___ DATA
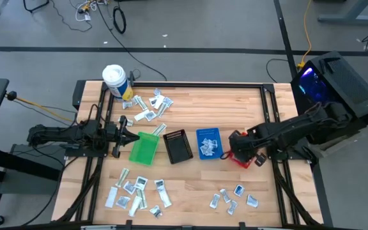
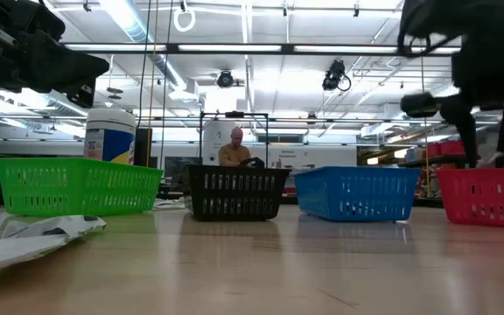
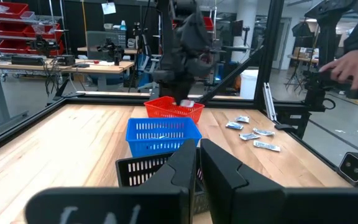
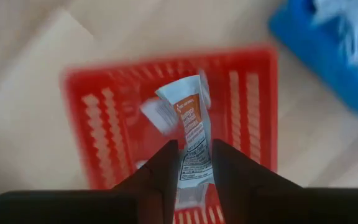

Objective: Pick & Place First Aid Supplies
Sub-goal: Put the ointment pack into the red basket

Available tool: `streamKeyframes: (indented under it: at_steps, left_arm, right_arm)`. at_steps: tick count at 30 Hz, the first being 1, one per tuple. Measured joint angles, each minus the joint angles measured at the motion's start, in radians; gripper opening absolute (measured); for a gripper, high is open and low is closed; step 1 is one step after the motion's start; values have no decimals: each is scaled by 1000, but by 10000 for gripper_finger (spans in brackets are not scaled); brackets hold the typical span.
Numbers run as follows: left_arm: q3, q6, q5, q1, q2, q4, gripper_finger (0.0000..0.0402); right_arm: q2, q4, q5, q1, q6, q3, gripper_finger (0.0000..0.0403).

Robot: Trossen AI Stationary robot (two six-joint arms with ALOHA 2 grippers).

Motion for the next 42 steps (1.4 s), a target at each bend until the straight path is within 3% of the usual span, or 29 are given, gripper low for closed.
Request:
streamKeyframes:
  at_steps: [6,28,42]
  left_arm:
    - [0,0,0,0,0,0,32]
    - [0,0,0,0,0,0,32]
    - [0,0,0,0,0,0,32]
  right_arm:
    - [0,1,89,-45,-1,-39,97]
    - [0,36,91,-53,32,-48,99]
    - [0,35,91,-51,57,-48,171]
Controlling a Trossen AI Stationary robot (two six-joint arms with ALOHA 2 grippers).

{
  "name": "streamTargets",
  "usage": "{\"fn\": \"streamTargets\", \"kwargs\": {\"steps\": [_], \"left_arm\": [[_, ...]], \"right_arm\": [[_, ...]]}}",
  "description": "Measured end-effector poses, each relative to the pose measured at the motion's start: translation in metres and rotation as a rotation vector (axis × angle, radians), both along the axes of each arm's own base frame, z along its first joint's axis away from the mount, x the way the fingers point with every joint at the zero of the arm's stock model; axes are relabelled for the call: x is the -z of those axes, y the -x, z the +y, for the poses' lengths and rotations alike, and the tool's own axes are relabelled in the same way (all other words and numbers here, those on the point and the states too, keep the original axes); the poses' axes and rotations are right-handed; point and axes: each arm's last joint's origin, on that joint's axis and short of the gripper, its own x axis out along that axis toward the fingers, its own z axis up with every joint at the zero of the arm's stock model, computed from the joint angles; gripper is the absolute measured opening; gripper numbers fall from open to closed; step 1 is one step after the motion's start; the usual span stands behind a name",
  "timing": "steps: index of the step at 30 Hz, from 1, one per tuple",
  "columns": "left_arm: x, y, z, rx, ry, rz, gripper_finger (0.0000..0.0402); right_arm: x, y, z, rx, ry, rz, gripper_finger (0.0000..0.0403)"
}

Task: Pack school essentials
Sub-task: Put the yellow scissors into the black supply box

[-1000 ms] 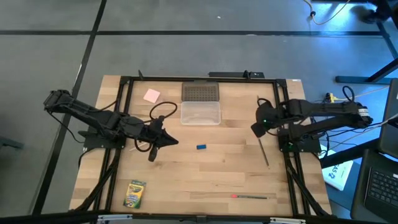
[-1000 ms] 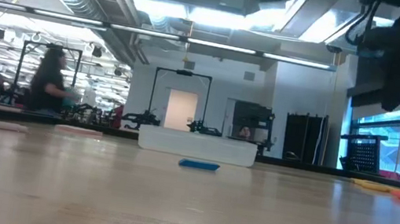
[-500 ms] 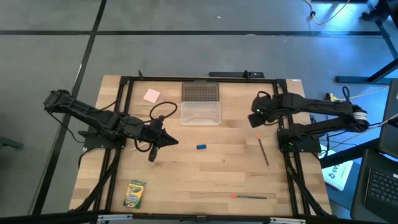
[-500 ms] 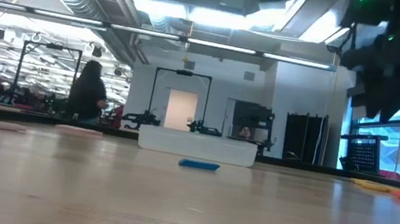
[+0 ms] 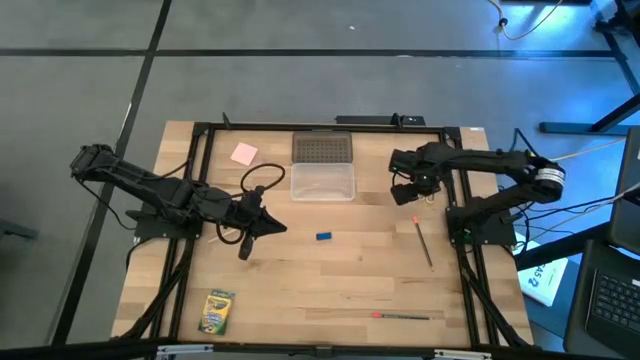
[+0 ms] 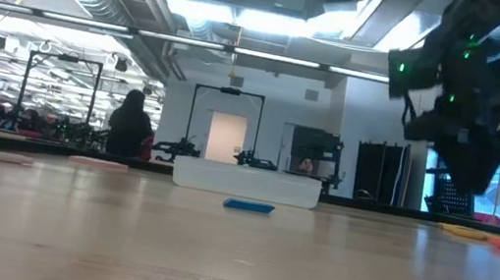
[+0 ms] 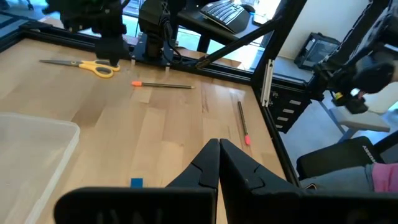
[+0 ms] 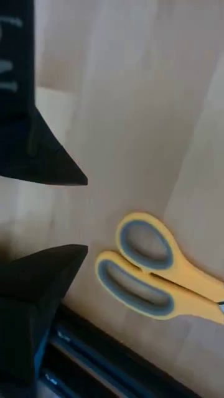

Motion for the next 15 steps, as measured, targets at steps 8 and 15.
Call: {"fn": "streamTargets", "kwargs": {"steps": [8, 15], "left_arm": [[0.0, 0.0, 0.0, -0.001, 0.003, 0.0, 0.0], [0.0, 0.0, 0.0, -0.002, 0.005, 0.0, 0.0]], "right_arm": [[0.019, -0.005, -0.018, 0.016, 0.007, -0.018, 0.0168], [0.025, -0.007, -0.021, 0.022, 0.005, 0.004, 0.0168]]}}
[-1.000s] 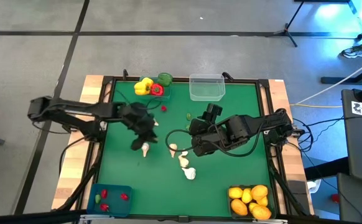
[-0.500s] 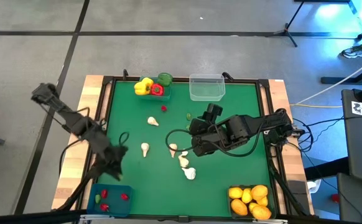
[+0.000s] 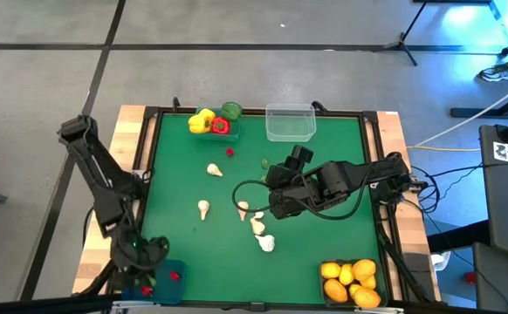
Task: Sort produce into baskets
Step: Put the green chili pepper into the blue bin, then put the red chili into pepper into the blue bin
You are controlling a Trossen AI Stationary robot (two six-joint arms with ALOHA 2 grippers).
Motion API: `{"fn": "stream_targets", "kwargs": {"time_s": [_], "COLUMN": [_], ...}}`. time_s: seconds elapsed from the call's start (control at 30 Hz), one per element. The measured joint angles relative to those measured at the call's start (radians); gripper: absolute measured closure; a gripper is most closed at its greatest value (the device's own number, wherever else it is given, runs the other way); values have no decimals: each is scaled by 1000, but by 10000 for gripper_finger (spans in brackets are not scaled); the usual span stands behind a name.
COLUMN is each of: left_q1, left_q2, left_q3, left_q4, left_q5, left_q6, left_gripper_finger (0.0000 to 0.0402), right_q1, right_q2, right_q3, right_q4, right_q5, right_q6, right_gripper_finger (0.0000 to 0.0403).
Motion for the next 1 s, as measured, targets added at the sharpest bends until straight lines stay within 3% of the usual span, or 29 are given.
{"fn": "stream_targets", "kwargs": {"time_s": [0.27, 0.47, 0.7, 0.87, 1.0], "left_q1": [-47, -46, 28, 133, 240], "left_q2": [179, 213, 156, 42, -79], "left_q3": [0, 0, 0, 0, 0], "left_q4": [8, -34, -95, -128, -196], "left_q5": [0, 7, 90, 133, 132], "left_q6": [-44, -77, -83, -6, 63], "left_gripper_finger": [307, 263, 207, 195, 194], "right_q1": [0, 0, 0, -12, -74], "right_q2": [0, 0, 0, 0, 1], "right_q3": [0, 0, 0, -24, -99], "right_q4": [0, 0, 2, 127, 237], "right_q5": [0, 0, 2, 105, 35], "right_q6": [1, 1, 1, -3, -53], "right_gripper_finger": [172, 172, 172, 172, 172]}}
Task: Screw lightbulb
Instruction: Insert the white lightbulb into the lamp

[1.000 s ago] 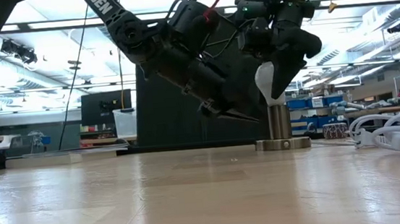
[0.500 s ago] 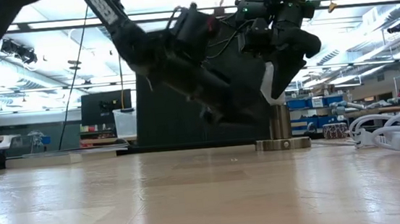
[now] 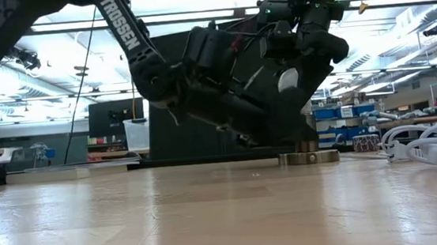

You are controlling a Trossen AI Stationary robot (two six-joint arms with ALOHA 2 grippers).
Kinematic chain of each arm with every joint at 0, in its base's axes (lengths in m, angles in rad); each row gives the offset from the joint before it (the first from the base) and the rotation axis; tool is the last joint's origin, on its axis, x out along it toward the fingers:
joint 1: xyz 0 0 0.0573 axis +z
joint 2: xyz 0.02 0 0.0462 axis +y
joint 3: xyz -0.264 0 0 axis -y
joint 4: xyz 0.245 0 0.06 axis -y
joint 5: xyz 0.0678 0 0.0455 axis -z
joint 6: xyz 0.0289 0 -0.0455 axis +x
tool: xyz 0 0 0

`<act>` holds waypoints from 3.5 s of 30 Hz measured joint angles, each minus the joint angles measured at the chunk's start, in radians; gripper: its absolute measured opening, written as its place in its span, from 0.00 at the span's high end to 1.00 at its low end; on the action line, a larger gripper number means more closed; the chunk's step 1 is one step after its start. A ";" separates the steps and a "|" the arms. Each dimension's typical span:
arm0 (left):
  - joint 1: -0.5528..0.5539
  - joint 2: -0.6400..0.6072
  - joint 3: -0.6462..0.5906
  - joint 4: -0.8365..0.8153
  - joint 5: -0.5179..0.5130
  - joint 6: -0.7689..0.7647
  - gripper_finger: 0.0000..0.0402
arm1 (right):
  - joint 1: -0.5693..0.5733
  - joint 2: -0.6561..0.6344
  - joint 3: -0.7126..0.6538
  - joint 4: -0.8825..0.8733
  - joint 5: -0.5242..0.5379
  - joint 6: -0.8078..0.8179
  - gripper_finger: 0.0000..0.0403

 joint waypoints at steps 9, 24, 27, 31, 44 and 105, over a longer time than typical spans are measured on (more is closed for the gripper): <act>0.000 0.059 0.051 0.045 -0.031 0.000 0.47 | -0.001 0.000 0.000 -0.001 0.000 0.009 0.34; 0.000 0.058 0.053 0.021 -0.055 -0.025 0.57 | 0.001 0.000 0.001 -0.009 0.011 0.067 0.34; -0.001 0.058 0.053 0.020 -0.062 -0.038 0.57 | 0.006 0.000 0.002 -0.018 0.030 0.138 0.33; -0.003 0.057 0.053 0.014 -0.067 -0.049 0.57 | 0.007 0.000 0.002 -0.015 0.042 0.300 0.36; -0.019 0.055 0.053 -0.002 -0.096 -0.063 0.56 | 0.054 0.004 -0.004 -0.047 0.072 0.728 0.33; -0.017 0.058 0.051 -0.018 -0.056 -0.033 0.56 | 0.011 0.124 0.268 -0.308 0.037 -0.150 0.05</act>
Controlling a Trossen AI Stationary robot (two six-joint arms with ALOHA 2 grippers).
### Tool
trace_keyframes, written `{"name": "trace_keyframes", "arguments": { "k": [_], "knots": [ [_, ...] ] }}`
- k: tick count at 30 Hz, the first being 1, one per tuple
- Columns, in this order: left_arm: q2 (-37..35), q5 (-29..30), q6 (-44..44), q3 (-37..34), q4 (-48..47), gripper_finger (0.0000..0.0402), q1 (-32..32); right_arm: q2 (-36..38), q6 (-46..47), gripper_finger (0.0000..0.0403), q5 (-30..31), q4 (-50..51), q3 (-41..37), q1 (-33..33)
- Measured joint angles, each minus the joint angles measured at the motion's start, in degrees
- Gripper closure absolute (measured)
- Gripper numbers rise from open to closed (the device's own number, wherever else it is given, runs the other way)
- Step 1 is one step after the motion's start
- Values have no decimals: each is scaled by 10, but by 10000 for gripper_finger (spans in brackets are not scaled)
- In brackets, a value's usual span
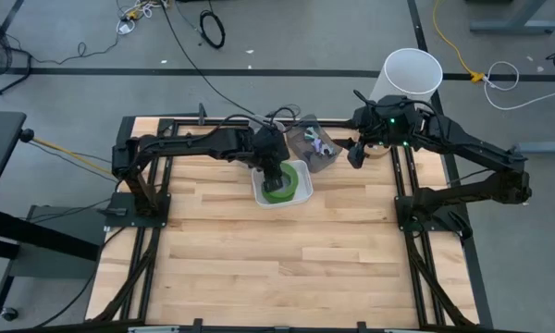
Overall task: Pick and place Stapler, Stapler remover, tape
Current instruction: Put the green tape into the white bin
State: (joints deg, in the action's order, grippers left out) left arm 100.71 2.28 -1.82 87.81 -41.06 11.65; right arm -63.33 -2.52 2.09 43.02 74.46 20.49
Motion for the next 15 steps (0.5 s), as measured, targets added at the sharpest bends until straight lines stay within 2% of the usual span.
{"name": "trace_keyframes", "arguments": {
  "k": [10, 15],
  "knots": [
    [0, 0, -5, 78, -1, 257, -27, 4, -6, 214, 19, -8, 0, -32],
    [0, 7, -5, 85, -5, 268, -29, 4, -10, 250, 17, -8, 0, -38]
  ]
}}
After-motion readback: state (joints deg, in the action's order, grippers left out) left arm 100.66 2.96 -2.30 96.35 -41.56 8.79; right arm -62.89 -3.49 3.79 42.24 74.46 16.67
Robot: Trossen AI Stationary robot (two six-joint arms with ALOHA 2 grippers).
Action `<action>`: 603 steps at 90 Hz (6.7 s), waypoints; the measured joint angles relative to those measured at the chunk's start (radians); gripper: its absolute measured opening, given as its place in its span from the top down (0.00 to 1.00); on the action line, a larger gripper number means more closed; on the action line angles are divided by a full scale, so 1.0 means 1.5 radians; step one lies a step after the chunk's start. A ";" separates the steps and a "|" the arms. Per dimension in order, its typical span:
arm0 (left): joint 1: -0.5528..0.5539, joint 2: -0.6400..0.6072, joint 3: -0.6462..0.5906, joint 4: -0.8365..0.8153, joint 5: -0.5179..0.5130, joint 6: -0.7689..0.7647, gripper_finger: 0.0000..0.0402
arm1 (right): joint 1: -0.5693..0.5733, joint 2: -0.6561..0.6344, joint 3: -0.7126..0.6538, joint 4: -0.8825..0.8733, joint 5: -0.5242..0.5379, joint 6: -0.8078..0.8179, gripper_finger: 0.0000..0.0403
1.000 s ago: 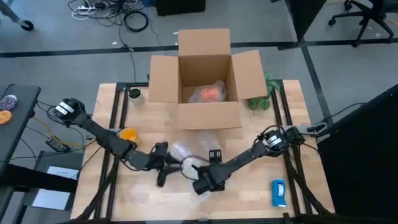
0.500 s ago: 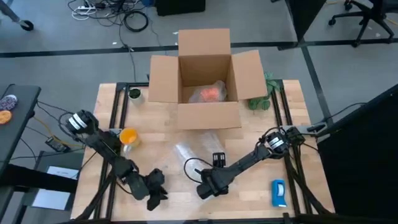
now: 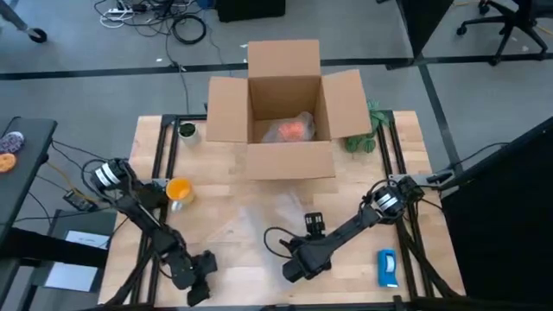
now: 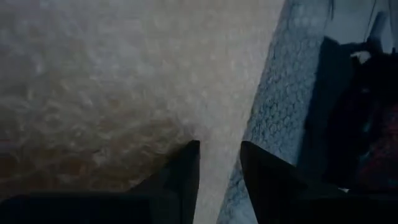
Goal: Wrap mug
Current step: Wrap the yellow mug with the bubble wrap
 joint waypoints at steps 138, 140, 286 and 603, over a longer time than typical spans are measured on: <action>-0.077 -0.006 0.002 -0.046 -0.065 -0.059 0.74 | 0.088 -0.098 -0.248 0.010 -0.075 0.166 0.72; -0.078 -0.006 0.002 -0.046 -0.065 -0.059 0.74 | 0.091 -0.098 -0.248 -0.010 -0.078 0.171 0.72; -0.038 -0.168 -0.003 -0.437 -0.129 0.064 0.74 | 0.040 -0.153 -0.256 0.207 -0.165 0.204 0.72; 0.120 0.063 0.456 -0.483 -0.274 0.692 0.56 | -0.097 -0.337 -0.371 0.829 -0.269 0.300 1.00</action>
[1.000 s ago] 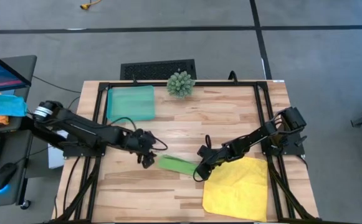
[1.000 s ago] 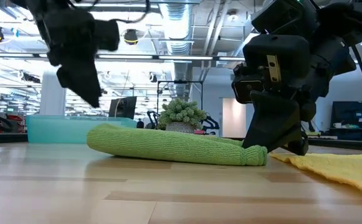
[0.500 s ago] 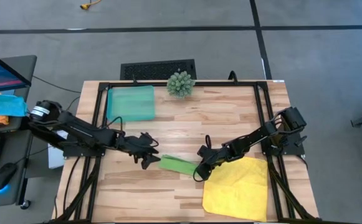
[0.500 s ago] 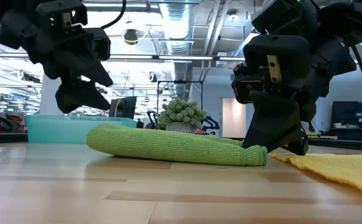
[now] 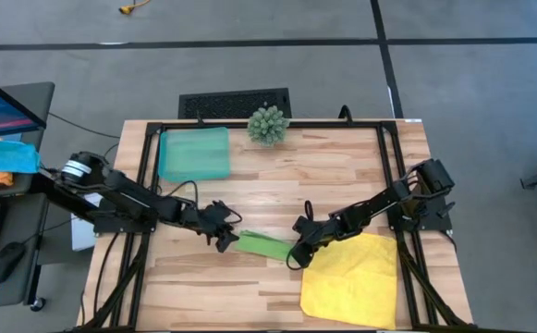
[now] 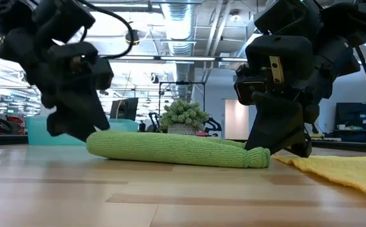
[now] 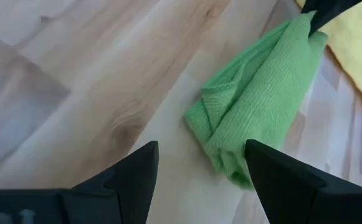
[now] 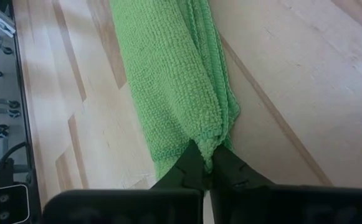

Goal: Roll microfiber towels into tight, uniform cylinder then place into a basket
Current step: Put the rolled green towel into the green bin

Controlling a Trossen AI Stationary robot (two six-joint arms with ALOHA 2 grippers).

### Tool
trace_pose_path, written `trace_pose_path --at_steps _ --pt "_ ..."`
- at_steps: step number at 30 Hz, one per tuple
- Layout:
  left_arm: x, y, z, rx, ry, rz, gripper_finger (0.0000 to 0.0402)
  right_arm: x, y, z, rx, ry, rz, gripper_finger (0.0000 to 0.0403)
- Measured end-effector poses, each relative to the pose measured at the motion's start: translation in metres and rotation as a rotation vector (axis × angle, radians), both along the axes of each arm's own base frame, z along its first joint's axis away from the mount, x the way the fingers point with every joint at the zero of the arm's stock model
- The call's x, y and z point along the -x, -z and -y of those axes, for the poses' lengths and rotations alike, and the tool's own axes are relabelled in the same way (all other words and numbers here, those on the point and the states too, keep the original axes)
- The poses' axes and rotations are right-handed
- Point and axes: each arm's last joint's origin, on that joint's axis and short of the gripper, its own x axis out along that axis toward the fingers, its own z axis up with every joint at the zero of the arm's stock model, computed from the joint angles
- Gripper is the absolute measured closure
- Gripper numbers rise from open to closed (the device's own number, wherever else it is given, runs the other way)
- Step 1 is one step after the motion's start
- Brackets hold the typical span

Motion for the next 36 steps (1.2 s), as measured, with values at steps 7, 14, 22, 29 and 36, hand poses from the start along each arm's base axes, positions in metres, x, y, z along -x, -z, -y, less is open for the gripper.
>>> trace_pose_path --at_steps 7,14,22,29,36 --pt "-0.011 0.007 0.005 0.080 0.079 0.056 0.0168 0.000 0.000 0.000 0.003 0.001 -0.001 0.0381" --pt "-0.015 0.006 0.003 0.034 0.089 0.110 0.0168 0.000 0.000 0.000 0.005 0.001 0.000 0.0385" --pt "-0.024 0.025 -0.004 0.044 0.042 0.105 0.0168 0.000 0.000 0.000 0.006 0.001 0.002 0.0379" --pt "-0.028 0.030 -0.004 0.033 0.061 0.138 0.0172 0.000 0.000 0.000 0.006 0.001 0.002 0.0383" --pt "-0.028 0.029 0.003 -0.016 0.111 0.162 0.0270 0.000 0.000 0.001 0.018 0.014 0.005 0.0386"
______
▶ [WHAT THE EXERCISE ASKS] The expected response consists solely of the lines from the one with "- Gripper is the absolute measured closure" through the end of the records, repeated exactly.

▶ [ANSWER SECTION]
- Gripper is the absolute measured closure
- Gripper numbers rise from open to closed (the device's own number, wherever else it is given, runs the other way)
- Step 1 is one step after the motion's start
- Brackets hold the typical span

Motion for the next 36 steps (1.2 s), as measured, with values at steps 7, 14, 22, 29 and 36, hand poses from the start along each arm's base axes, positions in metres, x, y, z along -x, -z, -y, less is open for the gripper.
>>> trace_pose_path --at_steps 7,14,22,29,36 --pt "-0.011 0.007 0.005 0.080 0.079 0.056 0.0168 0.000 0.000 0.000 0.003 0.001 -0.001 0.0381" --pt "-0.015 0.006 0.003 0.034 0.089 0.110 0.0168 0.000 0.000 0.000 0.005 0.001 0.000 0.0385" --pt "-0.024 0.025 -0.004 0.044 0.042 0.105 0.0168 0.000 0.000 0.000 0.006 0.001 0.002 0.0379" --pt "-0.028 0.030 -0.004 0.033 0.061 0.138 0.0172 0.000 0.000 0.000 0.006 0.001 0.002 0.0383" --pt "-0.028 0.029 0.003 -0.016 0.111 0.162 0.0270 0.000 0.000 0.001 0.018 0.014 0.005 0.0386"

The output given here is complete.